===== Collected data =====

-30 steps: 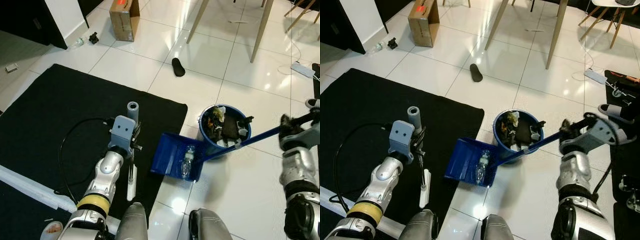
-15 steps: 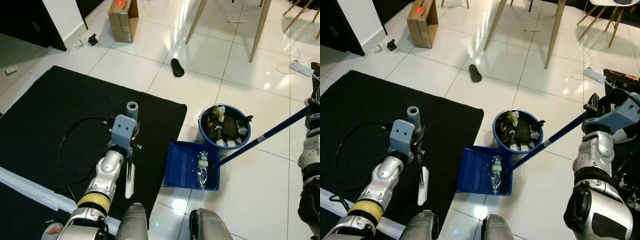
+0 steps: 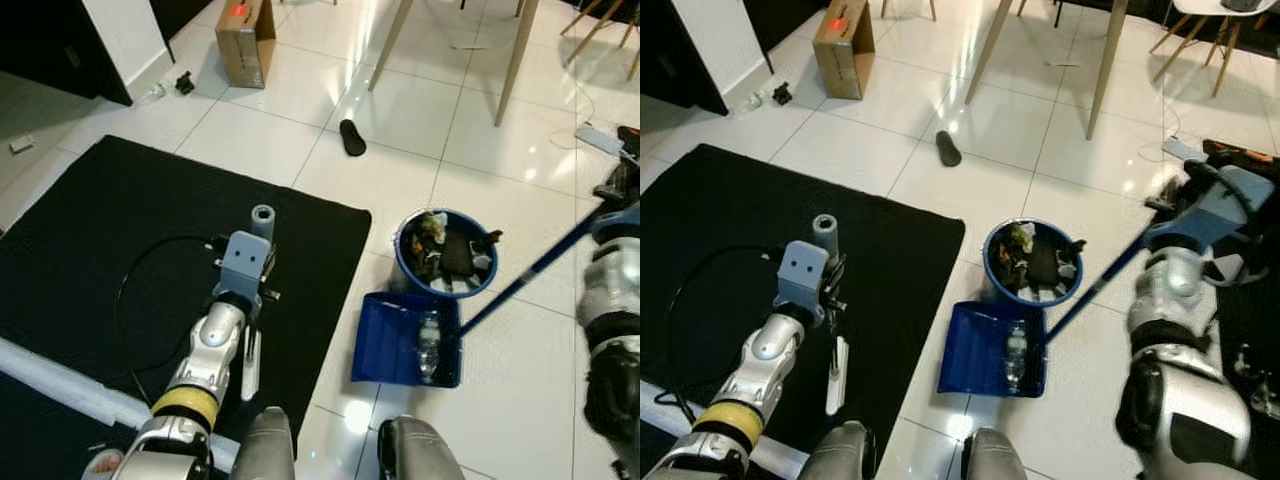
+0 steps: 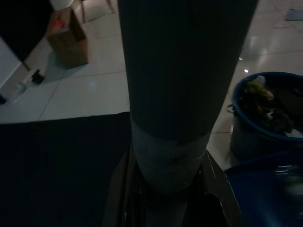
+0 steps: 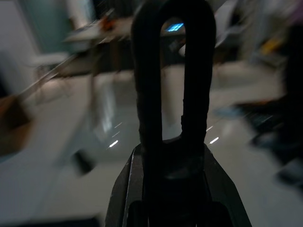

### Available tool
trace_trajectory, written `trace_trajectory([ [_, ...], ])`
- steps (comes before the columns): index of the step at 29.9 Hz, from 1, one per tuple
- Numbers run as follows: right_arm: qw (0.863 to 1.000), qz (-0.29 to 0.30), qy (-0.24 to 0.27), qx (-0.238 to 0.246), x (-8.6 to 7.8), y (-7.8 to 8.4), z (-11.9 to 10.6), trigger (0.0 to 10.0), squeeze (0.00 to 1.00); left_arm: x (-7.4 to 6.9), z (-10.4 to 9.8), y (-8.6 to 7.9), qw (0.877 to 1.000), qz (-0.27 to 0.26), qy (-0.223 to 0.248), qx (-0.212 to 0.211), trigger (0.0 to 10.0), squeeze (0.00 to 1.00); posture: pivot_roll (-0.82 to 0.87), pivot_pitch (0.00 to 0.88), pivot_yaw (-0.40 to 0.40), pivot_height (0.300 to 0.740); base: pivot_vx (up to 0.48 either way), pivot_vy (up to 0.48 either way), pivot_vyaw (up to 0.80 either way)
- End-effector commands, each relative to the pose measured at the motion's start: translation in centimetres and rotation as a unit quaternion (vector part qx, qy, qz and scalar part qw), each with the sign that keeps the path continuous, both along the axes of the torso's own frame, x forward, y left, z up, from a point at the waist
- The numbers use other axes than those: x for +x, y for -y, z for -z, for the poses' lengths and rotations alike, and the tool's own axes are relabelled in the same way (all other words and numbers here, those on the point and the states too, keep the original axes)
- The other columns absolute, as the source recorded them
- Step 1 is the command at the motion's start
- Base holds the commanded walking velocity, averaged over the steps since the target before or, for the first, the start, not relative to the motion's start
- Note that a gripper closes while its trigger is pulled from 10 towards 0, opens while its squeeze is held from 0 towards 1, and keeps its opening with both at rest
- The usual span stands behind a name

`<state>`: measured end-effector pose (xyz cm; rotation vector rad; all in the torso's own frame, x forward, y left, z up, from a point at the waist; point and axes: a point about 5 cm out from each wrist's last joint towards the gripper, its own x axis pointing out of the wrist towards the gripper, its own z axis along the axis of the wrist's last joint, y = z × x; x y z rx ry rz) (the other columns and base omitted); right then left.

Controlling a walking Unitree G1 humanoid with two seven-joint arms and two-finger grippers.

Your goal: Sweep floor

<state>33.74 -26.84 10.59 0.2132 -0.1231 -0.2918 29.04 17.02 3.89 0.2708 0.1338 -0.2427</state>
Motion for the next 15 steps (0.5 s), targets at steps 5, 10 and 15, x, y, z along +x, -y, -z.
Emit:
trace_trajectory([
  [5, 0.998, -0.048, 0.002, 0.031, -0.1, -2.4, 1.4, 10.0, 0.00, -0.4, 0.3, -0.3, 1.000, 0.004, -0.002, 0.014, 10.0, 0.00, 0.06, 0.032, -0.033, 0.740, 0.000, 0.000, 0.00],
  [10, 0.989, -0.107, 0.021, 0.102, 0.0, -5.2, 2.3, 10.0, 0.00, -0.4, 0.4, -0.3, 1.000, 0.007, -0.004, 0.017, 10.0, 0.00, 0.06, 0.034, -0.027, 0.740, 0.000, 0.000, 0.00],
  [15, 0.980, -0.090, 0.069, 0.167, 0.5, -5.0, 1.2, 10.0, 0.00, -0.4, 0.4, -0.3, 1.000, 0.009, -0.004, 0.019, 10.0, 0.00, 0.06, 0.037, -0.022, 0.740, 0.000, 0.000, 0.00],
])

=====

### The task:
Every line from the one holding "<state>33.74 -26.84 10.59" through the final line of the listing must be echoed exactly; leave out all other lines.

### Result:
<state>33.74 -26.84 10.59 0.2132 -0.1231 -0.2918 29.04 17.02 3.89 0.2708 0.1338 -0.2427</state>
Motion for the next 15 steps (0.5 s), targets at steps 5, 10 and 15, x, y, z along +x, -y, -z.
Emit:
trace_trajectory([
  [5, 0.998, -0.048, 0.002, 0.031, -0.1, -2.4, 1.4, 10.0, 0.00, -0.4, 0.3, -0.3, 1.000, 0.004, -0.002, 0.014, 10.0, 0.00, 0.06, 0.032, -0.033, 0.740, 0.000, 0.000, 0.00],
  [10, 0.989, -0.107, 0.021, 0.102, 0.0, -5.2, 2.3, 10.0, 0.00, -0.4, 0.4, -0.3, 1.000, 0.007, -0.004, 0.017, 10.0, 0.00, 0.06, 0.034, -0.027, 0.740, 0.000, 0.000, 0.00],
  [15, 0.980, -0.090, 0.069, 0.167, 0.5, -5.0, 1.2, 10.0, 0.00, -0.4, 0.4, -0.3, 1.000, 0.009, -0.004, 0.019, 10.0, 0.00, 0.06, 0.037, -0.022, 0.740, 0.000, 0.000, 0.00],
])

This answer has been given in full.